Background: The levels of adenosine deaminase (ADA) are increased in tubercular pleural effusion and its determination has acquired popularity as a diagnostic test which is inexpensive and is readily accessible. Pleural fluid ADA showed sensitivity (86.36%), specificity (61.54%), diagnostic accuracy (80.70%), positive predictive value (88.37%), and negative predictive value (82.42%) confirmed by pleural biopsy as a gold standard.
Methodology: Our study was a prospective cross-sectional study which was conducted for three years at a tertiary care center in Karachi, Pakistan. The data were collected and analyzed using IBM statistics SPSS vs21.

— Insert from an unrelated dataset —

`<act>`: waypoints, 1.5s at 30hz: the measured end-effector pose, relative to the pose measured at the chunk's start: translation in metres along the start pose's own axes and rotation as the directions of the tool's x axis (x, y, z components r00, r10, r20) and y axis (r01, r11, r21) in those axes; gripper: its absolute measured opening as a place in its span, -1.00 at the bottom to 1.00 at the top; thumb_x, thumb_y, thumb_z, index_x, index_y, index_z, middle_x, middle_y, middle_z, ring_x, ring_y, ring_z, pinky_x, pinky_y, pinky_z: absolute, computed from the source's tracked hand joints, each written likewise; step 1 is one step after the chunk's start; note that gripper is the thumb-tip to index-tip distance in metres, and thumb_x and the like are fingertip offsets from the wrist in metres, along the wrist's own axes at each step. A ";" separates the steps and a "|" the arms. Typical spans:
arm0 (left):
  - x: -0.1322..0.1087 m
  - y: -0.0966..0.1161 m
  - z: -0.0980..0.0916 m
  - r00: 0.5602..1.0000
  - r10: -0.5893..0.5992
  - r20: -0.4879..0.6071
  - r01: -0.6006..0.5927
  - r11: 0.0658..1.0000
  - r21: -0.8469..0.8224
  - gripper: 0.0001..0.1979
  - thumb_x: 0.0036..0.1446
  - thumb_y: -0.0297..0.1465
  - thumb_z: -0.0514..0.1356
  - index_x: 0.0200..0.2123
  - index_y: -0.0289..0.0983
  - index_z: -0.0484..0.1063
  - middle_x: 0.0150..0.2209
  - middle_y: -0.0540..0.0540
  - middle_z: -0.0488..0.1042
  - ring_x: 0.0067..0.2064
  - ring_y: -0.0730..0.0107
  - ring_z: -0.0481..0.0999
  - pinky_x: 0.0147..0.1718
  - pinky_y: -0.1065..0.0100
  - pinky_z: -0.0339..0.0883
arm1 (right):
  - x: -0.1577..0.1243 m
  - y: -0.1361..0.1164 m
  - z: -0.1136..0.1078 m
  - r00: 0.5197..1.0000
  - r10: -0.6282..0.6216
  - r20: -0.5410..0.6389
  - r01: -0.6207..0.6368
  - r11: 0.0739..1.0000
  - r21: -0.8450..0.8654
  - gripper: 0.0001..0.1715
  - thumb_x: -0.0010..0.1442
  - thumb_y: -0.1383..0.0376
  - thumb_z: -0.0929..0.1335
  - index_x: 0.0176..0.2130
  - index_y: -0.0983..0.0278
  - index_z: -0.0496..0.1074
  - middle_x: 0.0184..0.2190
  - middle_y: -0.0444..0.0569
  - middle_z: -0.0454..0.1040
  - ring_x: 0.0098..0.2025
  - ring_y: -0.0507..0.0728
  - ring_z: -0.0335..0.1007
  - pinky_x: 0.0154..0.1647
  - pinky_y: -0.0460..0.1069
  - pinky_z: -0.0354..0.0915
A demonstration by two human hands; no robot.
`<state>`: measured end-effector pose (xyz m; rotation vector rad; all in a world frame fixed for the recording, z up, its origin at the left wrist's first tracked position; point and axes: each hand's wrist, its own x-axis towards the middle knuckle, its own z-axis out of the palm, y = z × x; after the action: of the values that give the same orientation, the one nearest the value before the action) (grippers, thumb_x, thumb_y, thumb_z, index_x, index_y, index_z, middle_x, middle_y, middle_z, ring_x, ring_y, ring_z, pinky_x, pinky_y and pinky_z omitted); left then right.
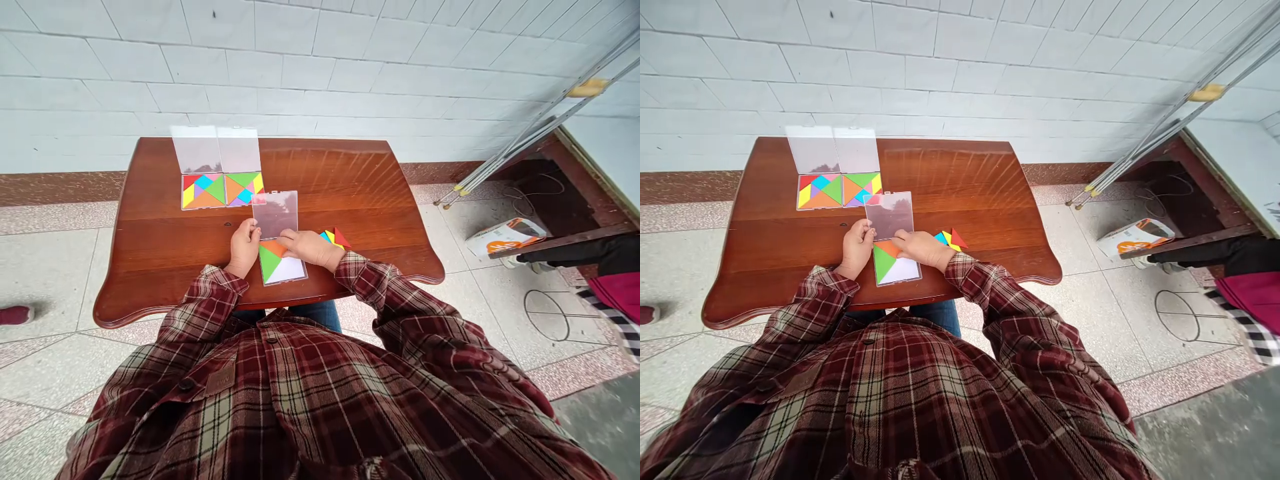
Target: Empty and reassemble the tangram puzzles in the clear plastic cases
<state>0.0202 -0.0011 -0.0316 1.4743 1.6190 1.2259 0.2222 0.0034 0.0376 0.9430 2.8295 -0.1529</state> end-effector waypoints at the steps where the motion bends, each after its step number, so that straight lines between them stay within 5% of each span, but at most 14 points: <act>1: 0.000 -0.001 0.000 1.000 -0.002 0.002 0.002 1.000 -0.003 -0.80 0.13 -0.39 0.12 -0.15 -0.22 0.37 -0.35 -0.05 0.52 -0.31 0.34 0.52 -0.25 0.28 0.42 | 0.000 0.002 0.003 0.999 -0.034 -0.015 0.034 0.999 -0.011 -0.60 0.41 0.20 0.23 0.14 0.33 0.33 0.04 0.14 0.40 -0.07 0.15 0.46 -0.17 0.00 0.33; 7: 0.001 -0.004 0.002 1.000 0.020 -0.014 -0.020 1.000 -0.024 -0.80 0.13 -0.39 0.12 -0.14 -0.22 0.37 -0.36 -0.03 0.51 -0.31 0.37 0.52 -0.23 0.29 0.42 | -0.006 0.009 0.011 0.992 -0.080 -0.099 0.080 0.997 -0.010 -0.60 0.45 0.20 0.15 0.09 0.33 0.37 0.02 0.13 0.44 -0.04 0.13 0.42 -0.12 0.00 0.32; 15: 0.002 -0.003 0.001 0.999 0.040 -0.007 -0.040 0.999 0.018 -0.82 0.13 -0.39 0.13 -0.16 -0.22 0.37 -0.37 -0.02 0.50 -0.29 0.36 0.54 -0.19 0.29 0.42 | 0.001 -0.003 0.005 0.984 0.124 -0.130 -0.107 0.985 0.132 -0.60 0.44 0.31 0.12 0.10 0.32 0.40 -0.01 0.12 0.48 -0.06 0.13 0.42 -0.10 -0.02 0.29; 19: 0.002 -0.005 0.000 0.999 0.052 -0.008 -0.052 0.998 0.022 -0.80 0.14 -0.38 0.12 -0.15 -0.22 0.38 -0.34 -0.03 0.51 -0.28 0.37 0.54 -0.21 0.31 0.42 | -0.010 -0.005 -0.006 0.932 0.288 -0.220 -0.207 0.921 0.330 -0.63 0.42 0.27 0.14 0.01 0.31 0.44 -0.06 0.11 0.51 -0.05 0.16 0.42 -0.05 0.00 0.30; 21: 0.003 -0.006 0.000 0.999 0.054 -0.006 -0.054 0.998 0.027 -0.80 0.14 -0.38 0.11 -0.14 -0.22 0.38 -0.33 -0.03 0.51 -0.28 0.37 0.53 -0.21 0.31 0.42 | -0.023 0.002 -0.008 0.851 0.436 -0.292 -0.260 0.834 0.486 -0.66 0.37 0.28 0.18 0.02 0.29 0.42 -0.07 0.08 0.51 -0.07 0.15 0.42 -0.04 0.01 0.31; 23: 0.003 -0.006 0.000 0.999 0.050 -0.007 -0.050 0.998 0.033 -0.79 0.14 -0.38 0.11 -0.13 -0.23 0.38 -0.34 -0.03 0.51 -0.28 0.38 0.53 -0.20 0.32 0.42 | -0.039 0.015 -0.005 0.717 0.621 -0.317 -0.315 0.694 0.647 -0.65 0.31 0.30 0.21 0.04 0.27 0.38 -0.15 0.01 0.51 -0.14 0.12 0.43 -0.07 0.01 0.33; 27: 0.004 -0.005 -0.001 1.000 0.028 -0.003 -0.028 0.999 0.044 -0.77 0.14 -0.38 0.11 -0.11 -0.25 0.38 -0.32 -0.06 0.51 -0.26 0.36 0.54 -0.19 0.29 0.43 | -0.069 0.054 0.017 0.423 0.892 -0.162 -0.358 0.328 0.874 -0.66 0.18 0.30 0.25 -0.03 0.29 0.34 -0.42 -0.14 0.41 -0.40 0.06 0.35 -0.29 -0.03 0.33; 30: 0.004 -0.005 -0.001 1.000 0.016 -0.006 -0.016 0.999 0.038 -0.77 0.14 -0.39 0.11 -0.11 -0.26 0.38 -0.31 -0.07 0.51 -0.26 0.33 0.55 -0.19 0.28 0.44 | -0.085 0.079 0.036 0.327 0.945 -0.033 -0.339 0.150 0.929 -0.78 0.13 0.31 0.27 -0.17 0.26 0.33 -0.50 -0.22 0.32 -0.49 0.02 0.27 -0.38 -0.05 0.29; 34: 0.003 -0.006 -0.001 1.000 0.030 -0.005 -0.030 0.999 0.035 -0.77 0.13 -0.39 0.12 -0.11 -0.24 0.38 -0.33 -0.04 0.51 -0.27 0.36 0.54 -0.20 0.30 0.43 | -0.098 0.093 0.049 0.356 0.933 0.043 -0.441 0.127 0.889 -0.84 0.14 0.33 0.27 -0.22 0.28 0.33 -0.47 -0.16 0.36 -0.45 0.04 0.29 -0.30 -0.02 0.32; 39: 0.003 -0.007 0.001 0.999 0.047 -0.004 -0.046 0.999 0.020 -0.79 0.16 -0.38 0.10 -0.12 -0.25 0.36 -0.34 -0.04 0.49 -0.30 0.39 0.51 -0.19 0.30 0.43 | -0.094 0.066 0.030 0.358 0.907 -0.220 -0.644 0.411 0.646 -0.69 0.21 0.36 0.27 -0.05 0.39 0.41 0.01 0.28 0.41 -0.04 0.21 0.39 0.03 0.09 0.30; 41: 0.003 -0.006 0.001 0.999 0.045 -0.011 -0.044 0.999 0.013 -0.80 0.16 -0.38 0.11 -0.13 -0.25 0.36 -0.35 -0.03 0.49 -0.30 0.39 0.51 -0.20 0.31 0.42 | -0.078 0.037 0.018 0.478 0.842 -0.252 -0.598 0.522 0.609 -0.66 0.25 0.36 0.25 0.00 0.36 0.41 0.03 0.24 0.41 0.03 0.24 0.39 0.07 0.10 0.31; 43: 0.002 -0.006 0.001 0.999 0.044 -0.030 -0.044 0.999 0.017 -0.81 0.15 -0.40 0.12 -0.14 -0.25 0.37 -0.36 -0.02 0.48 -0.30 0.40 0.50 -0.20 0.32 0.42 | -0.056 0.002 0.007 0.669 0.721 -0.178 -0.496 0.613 0.615 -0.65 0.27 0.36 0.28 0.04 0.33 0.40 -0.02 0.15 0.46 0.01 0.21 0.42 0.09 0.09 0.32; 45: 0.002 -0.006 0.002 0.997 0.046 -0.055 -0.045 0.999 0.021 -0.82 0.14 -0.41 0.12 -0.15 -0.25 0.37 -0.36 -0.01 0.48 -0.30 0.40 0.50 -0.20 0.33 0.42 | -0.033 -0.034 0.000 0.796 0.604 -0.050 -0.463 0.658 0.594 -0.59 0.28 0.30 0.33 0.11 0.32 0.36 0.00 0.14 0.47 0.00 0.19 0.44 0.09 0.07 0.33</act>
<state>0.0190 0.0013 -0.0380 1.5093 1.6464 1.2904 0.2279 -0.0428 0.0454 2.0183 2.5713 -0.8794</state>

Results: There were 52 patients included in our study. Twenty one were males and thirty one were females. Most patients presented with shortness of breath. There was a significant association found between raised ADA levels and pulmonary tuberculosis (p < 0.05). The ADA levels are 12 times more likely to be raised in tubercular pleural effusion.
Conclusion: The ADA level is an important marker for diagnosis of pulmonary tuberculosis in lymphocytic pleural effusion. It is a convenient and an inexpensive method. The ADA levels assessment is economical when compared to other diagnostic methods.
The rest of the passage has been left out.